▶ **Task goal**
Every line in the listing below that holds the word "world" should be returned.
---------- Collected material ----------
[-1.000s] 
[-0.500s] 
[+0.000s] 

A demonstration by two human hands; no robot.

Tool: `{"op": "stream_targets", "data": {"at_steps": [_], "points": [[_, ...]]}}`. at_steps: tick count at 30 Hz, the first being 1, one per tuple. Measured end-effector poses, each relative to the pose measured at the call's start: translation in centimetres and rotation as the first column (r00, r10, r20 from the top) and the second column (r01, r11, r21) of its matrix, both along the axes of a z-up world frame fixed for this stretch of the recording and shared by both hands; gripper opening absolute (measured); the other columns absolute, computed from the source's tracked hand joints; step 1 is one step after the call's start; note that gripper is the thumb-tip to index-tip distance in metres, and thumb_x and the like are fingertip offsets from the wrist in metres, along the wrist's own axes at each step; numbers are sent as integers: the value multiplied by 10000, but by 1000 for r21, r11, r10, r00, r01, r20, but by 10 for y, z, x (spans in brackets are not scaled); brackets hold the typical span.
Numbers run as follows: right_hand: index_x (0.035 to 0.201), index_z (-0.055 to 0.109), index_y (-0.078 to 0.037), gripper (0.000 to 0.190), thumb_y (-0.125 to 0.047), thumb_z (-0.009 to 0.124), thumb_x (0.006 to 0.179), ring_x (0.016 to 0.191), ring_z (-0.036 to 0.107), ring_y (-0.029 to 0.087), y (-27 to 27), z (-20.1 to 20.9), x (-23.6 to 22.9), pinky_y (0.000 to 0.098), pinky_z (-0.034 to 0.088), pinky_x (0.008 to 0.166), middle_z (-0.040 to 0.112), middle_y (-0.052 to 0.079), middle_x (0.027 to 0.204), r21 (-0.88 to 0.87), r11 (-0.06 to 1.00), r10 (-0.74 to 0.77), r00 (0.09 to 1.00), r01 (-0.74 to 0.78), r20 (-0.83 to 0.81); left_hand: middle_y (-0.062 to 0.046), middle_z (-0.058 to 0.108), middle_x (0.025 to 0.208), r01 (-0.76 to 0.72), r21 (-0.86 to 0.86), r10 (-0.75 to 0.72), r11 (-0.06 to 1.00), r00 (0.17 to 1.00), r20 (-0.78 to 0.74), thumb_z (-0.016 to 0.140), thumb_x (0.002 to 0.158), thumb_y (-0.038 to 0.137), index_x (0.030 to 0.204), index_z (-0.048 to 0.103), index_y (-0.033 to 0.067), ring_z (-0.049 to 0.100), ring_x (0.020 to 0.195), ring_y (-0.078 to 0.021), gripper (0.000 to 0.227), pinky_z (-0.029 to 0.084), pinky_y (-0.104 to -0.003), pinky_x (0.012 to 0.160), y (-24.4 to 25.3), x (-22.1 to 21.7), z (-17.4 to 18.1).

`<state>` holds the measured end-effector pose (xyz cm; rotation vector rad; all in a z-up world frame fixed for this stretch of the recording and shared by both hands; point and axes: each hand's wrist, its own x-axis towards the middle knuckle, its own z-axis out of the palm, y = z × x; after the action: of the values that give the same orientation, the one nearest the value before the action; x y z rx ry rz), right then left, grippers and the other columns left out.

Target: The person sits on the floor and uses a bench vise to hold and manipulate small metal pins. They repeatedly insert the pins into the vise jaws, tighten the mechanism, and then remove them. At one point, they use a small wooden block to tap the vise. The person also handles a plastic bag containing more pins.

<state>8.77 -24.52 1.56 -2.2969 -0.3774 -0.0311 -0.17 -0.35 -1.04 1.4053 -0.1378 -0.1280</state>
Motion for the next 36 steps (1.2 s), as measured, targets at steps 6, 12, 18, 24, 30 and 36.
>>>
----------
▶ **Solution**
Tool: `{"op": "stream_targets", "data": {"at_steps": [_], "points": [[_, ...]]}}`. at_steps: tick count at 30 Hz, the first being 1, one per tuple. Measured end-effector poses, each relative to the pose measured at the call's start: translation in centimetres and rotation as the first column (r00, r10, r20 from the top) and the second column (r01, r11, r21) of its matrix, both along the axes of a z-up world frame fixed for this stretch of the recording and shared by both hands; gripper opening absolute (measured); the other columns absolute, computed from the source's tracked hand joints; step 1 is one step after the call's start; note that gripper is the thumb-tip to index-tip distance in metres, and thumb_x and the like are fingertip offsets from the wrist in metres, along the wrist's own axes at each step; numbers are sent as integers: the value multiplied by 10000, but by 1000 for r21, r11, r10, r00, r01, r20, but by 10 for y, z, x (spans in brackets are not scaled); brackets hold the typical span.
`<state>` holds the measured end-effector pose (xyz cm; rotation vector rad; all in a z-up world frame fixed for this stretch of the recording and shared by both hands; point and axes: each hand's wrist, its own x-axis towards the middle knuckle, its own z-axis out of the palm, y = z × x; after the action: of the values that give the same orientation, the one nearest the value before the action; x y z rx ry rz), right then left, grippers and the other columns left out.

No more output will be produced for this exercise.